Allora il burattinaio disse loro con voce rantolosa:
— Pigliatemi lì quell’Arlecchino, legatelo ben bene, e poi gettatelo a bruciare sul fuoco. Io voglio che il mio montone sia arrostito bene! —
Figuratevi il povero Arlecchino! Fu tanto il suo spavento, che le gambe gli si ripiegarono e cadde bocconi per terra.
Pinocchio, alla vista di quello spettacolo straziante, andò a gettarsi ai piedi del burattinaio, e piangendo dirottamente e bagnandogli di lacrime tutti i peli della lunghissima barba, cominciò a dire con voce supplichevole:
— Pietà, signor Mangiafoco!...
— Qui non ci son signori! — replicò duramente il burattinaio.

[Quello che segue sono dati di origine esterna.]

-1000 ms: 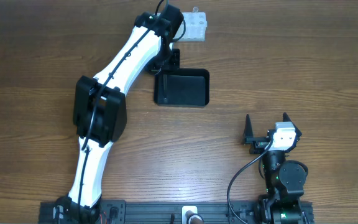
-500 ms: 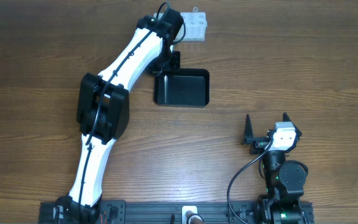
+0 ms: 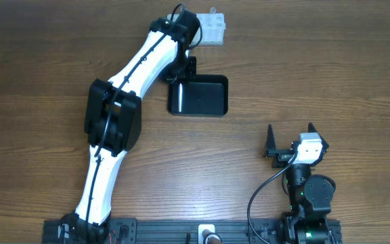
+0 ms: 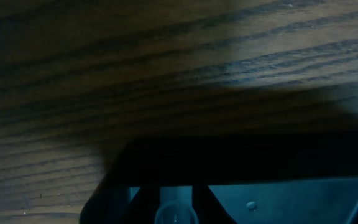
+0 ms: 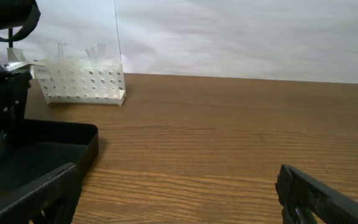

— Pietà, signor Cavaliere!...
— Qui non ci son cavalieri!
— Pietà, signor Commendatore!
— Qui non ci son commendatori!
— Pietà, Eccellenza!... —
A sentirsi chiamare Eccellenza, il burattinaio fece subito il bocchino tondo, e diventato tutt’a un tratto più umano e più trattabile, disse a Pinocchio:
— Ebbene, che cosa vuoi da me?
— Vi domando grazia per il povero Arlecchino!...
— Qui non c’è grazia che tenga. Se ho risparmiato te, bisogna che faccia mettere sul fuoco lui, perchè io voglio che il mio montone sia arrostito bene.
— In questo caso, — gridò fieramente Pinocchio, rizzandosi e gettando via il suo berretto di midolla di pane — in questo caso conosco qual è il mio dovere. Avanti, signori giandarmi! Legatemi e gettatemi là fra quelle fiamme. No, non è giusta che il povero Arlecchino, il vero amico mio, debba morire per me! —
Queste parole, pronunziate con voce alta e con accento eroico, fecero piangere tutti i burattini che erano presenti a quella scena. Gli stessi giandarmi, sebbene fossero di legno, piangevano come due agnellini di latte.
Mangiafoco, sul principio, rimase duro e immobile come un pezzo di ghiaccio: ma poi, adagio adagio, cominciò anche lui a commuoversi e a starnutire. E fatti quattro o cinque starnuti, aprì affettuosamente le braccia e disse a Pinocchio:
— Tu sei un gran bravo ragazzo! Vieni qua da me e dammi un bacio. —
Pinocchio corse subito, e arrampicandosi come uno scoiattolo su per la barba del burattinaio, andò a posargli un bellissimo bacio sulla punta del naso.
— Dunque la grazia è fatta? — domandò il povero Arlecchino, con un fil di voce che si sentiva appena.
— La grazia è fatta! — rispose Mangiafoco; poi soggiunse sospirando e tentennando il capo:
— Pazienza! per questa sera mi rassegnerò a mangiare il montone mezzo crudo: ma un’altra volta, guai a chi toccherà!...
Alla notizia della grazia ottenuta, i burattini corsero tutti sul palcoscenico e, accesi i lumi e i lampadari come
in serata di gala, cominciarono a saltare e a ballare. Era l’alba e ballavano sempre.